XenServer 6.2 servers down. I have no Xen skill. Most likely networking? Help!
-
Your predecessor definitely pulled this on you: https://mangolassi.it/topic/11852/why-it-builds-a-house-of-cards
-
Looks like, on top of other problems, the SAN has died. It's hard to tell from this, but it looks like those are the LUNs that hold all of your VMs?
-
So 2 drives failed at once? You should be able to go into the server room and see some sort of blinky light pattern that indicates what/how many drives are gone.
Did you lose a RAID Controller? -
Dear God I pray that you have backups outside of the environment. Please tell me that you do. Another NAS, tapes, diskettes, something?
-
@momurda said in XenServer 6.2 servers down. I have no Xen skill. Most likely networking? Help!:
So 2 drives failed at once? You should be able to go into the server room and see some sort of blinky light pattern that indicates what/how many drives are gone.
Did you lose a RAID Controller?It's a dual controller device. So in theory it should fail over. But in reality, they rarely do.
-
@NerdyDad said in XenServer 6.2 servers down. I have no Xen skill. Most likely networking? Help!:
Dear God I pray that you have backups outside of the environment. Please tell me that you do. Another NAS, tapes, diskettes, something?
At this point, recovering from backup to a new cluster might be the best way to go. The SAN is worthless if the arrays have failed. And the local servers probably don't have the necessary storage to run without it. If the array is really lost, the old hardware has probably dropped to a zero value level. Time to get something new in and recover to that ASAP.
-
@scottalanmiller said in XenServer 6.2 servers down. I have no Xen skill. Most likely networking? Help!:
@momurda said in XenServer 6.2 servers down. I have no Xen skill. Most likely networking? Help!:
So 2 drives failed at once? You should be able to go into the server room and see some sort of blinky light pattern that indicates what/how many drives are gone.
Did you lose a RAID Controller?It's a dual controller device. So in theory it should fail over. But in reality, they rarely do.
But if drives are lost, that won't help.
-
Isn't this saying the virtual drives for each failed? This should be different than a physical drive failure, right? Or am I reading something wrong?
-
@scottalanmiller said in XenServer 6.2 servers down. I have no Xen skill. Most likely networking? Help!:
@CitrixNewbJD said in XenServer 6.2 servers down. I have no Xen skill. Most likely networking? Help!:
Having been through this once before, and learning the hard way, I do normally have a physical DC.

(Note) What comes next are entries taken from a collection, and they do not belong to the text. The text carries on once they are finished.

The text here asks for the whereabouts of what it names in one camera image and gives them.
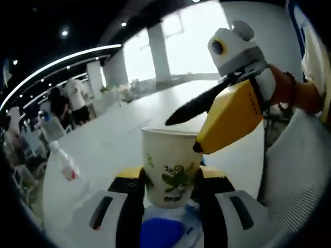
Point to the curved ceiling light strip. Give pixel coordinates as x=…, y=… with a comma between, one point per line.
x=51, y=63

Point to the clear bottle with red label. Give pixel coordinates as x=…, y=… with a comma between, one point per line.
x=68, y=168

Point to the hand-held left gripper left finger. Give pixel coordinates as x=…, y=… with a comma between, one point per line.
x=113, y=219

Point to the clear packet with blue pad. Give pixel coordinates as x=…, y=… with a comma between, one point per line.
x=160, y=230

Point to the white mesh chair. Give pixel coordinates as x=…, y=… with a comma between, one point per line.
x=297, y=168

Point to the white round tabletop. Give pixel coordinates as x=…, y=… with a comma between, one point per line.
x=108, y=134

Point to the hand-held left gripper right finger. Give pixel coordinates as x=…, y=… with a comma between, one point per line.
x=219, y=219

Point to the green potted plant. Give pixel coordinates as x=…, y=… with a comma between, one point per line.
x=104, y=90

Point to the white paper cup leaf print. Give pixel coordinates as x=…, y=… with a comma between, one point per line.
x=168, y=155

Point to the person's right hand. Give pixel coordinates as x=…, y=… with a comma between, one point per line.
x=280, y=87

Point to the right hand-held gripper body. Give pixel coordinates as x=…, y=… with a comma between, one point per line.
x=238, y=54

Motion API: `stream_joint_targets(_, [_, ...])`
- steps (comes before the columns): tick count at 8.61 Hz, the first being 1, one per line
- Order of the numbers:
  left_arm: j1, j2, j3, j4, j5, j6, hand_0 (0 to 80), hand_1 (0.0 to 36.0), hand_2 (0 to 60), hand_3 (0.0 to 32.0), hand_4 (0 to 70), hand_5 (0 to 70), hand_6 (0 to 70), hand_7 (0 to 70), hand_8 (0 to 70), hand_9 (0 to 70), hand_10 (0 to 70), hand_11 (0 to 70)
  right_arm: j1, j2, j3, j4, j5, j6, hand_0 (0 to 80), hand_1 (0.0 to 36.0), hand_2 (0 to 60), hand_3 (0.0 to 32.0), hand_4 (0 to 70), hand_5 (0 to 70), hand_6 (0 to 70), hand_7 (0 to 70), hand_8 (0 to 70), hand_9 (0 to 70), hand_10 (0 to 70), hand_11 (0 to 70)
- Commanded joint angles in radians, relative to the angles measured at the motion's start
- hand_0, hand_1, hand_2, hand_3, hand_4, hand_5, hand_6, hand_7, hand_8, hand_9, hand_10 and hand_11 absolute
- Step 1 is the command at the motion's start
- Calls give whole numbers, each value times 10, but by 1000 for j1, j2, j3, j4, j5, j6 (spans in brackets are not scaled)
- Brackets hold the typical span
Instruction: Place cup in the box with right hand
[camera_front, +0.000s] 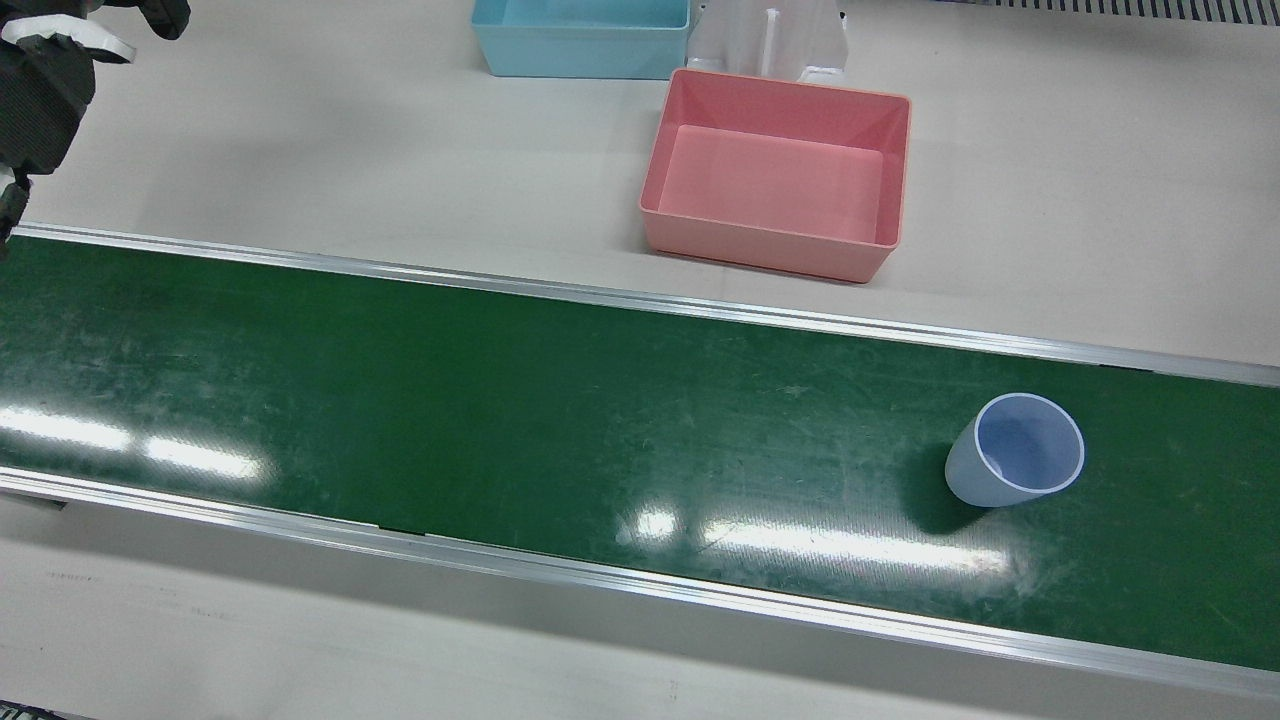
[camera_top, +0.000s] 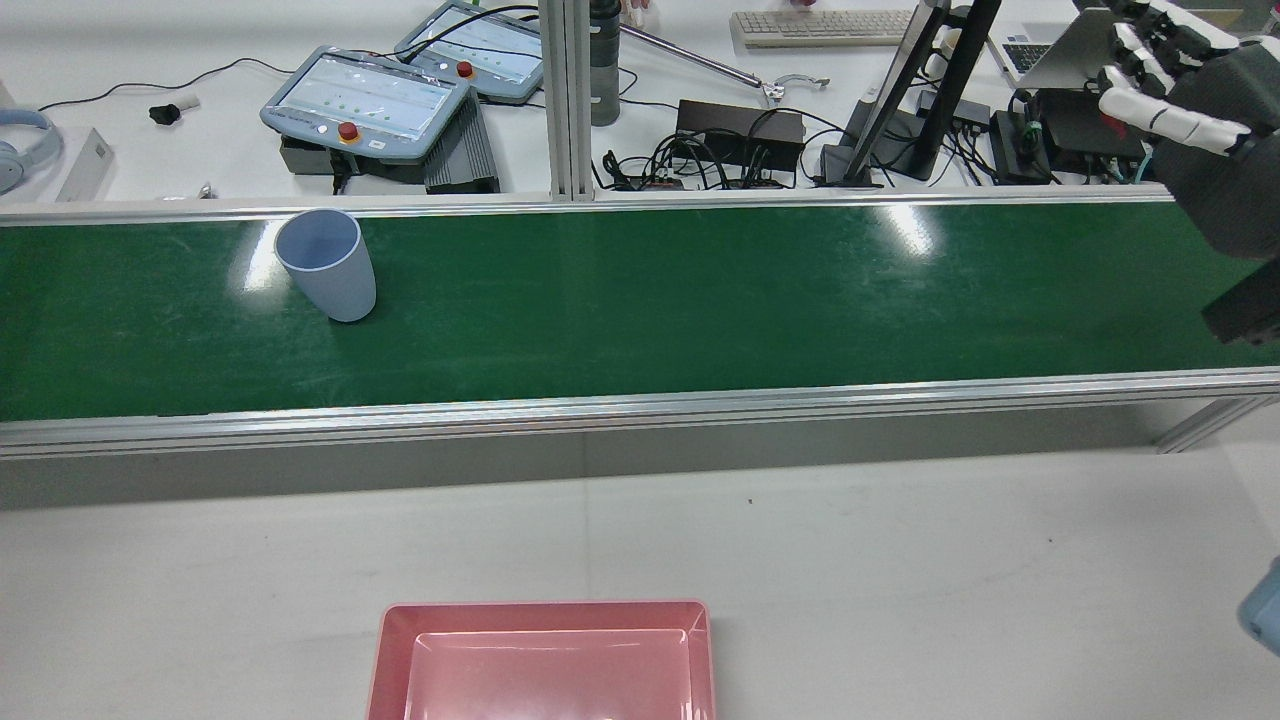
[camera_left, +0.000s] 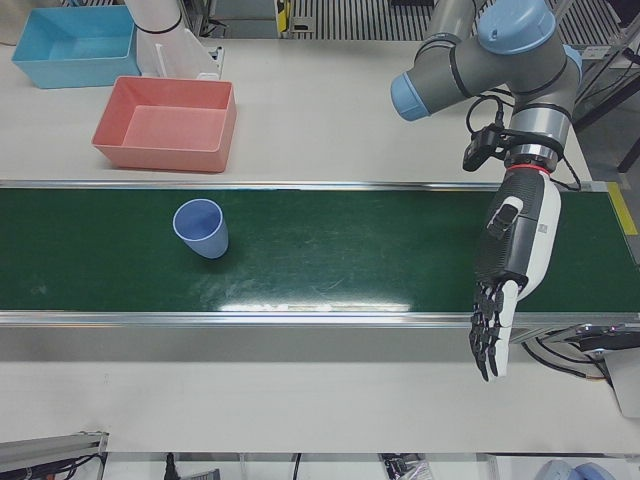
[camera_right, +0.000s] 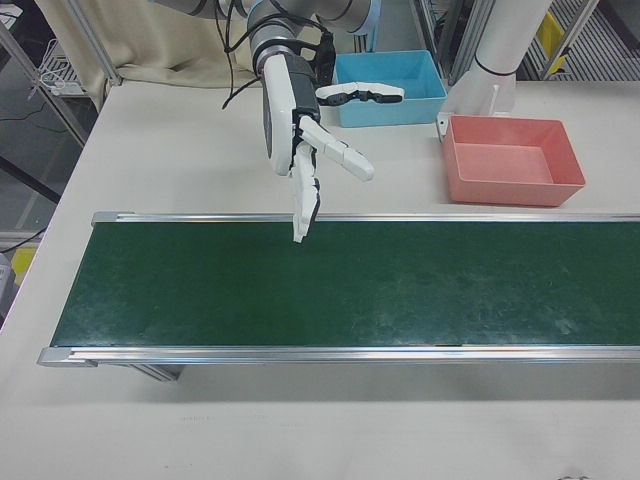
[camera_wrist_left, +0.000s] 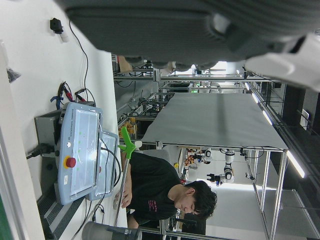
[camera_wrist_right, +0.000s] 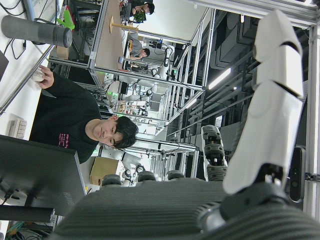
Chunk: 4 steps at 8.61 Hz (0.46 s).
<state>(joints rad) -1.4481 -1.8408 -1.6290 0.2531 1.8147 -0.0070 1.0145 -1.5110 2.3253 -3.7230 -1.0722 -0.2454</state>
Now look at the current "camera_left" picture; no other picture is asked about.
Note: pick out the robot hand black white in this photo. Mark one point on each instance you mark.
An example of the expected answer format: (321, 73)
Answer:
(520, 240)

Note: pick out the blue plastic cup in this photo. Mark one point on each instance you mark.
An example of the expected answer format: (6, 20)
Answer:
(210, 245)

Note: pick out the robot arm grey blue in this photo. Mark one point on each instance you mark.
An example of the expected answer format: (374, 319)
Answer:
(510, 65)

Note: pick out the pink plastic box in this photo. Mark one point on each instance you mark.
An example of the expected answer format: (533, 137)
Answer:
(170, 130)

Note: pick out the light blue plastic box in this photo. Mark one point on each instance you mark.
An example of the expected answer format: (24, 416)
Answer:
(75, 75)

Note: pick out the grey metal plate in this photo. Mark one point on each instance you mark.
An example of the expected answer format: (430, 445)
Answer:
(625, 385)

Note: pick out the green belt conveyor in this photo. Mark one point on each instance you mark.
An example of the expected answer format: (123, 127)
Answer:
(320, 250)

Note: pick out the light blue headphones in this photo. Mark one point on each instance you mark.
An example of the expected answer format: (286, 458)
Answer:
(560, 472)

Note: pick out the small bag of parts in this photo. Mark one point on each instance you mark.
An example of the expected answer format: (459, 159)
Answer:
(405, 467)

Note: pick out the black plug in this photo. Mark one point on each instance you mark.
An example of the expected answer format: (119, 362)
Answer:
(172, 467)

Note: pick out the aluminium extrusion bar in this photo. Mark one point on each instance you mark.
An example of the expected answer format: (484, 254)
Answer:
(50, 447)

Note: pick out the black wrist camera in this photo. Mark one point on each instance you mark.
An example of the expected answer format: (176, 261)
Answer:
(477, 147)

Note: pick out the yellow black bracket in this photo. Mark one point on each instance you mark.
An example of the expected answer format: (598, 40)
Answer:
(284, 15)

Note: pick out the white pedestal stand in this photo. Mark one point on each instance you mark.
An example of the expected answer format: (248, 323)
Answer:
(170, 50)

This is absolutely the wrong response. You should never have a physical DC, ever. There is zero issues here with virtualization. There are two problems....
- Zero AD redundancy
- An inverted pyramid of doom (single storage for all systems)
Fixing either of those anti-practices would have saved you. Physical would have zero benefit and is the polar opposite of the reaction that you should have.
having a physical in this situation would have probably saved him. That said, I agree it's not the solution. If you really wanted to have a DC outside this cluster, fine, but you still virtualize that third server, then install a DC on that.
-
@seal said in XenServer 6.2 servers down. I have no Xen skill. Most likely networking? Help!:
Isn't this saying the virtual drives for each failed? This should be different than a physical drive failure, right? Or am I reading something wrong?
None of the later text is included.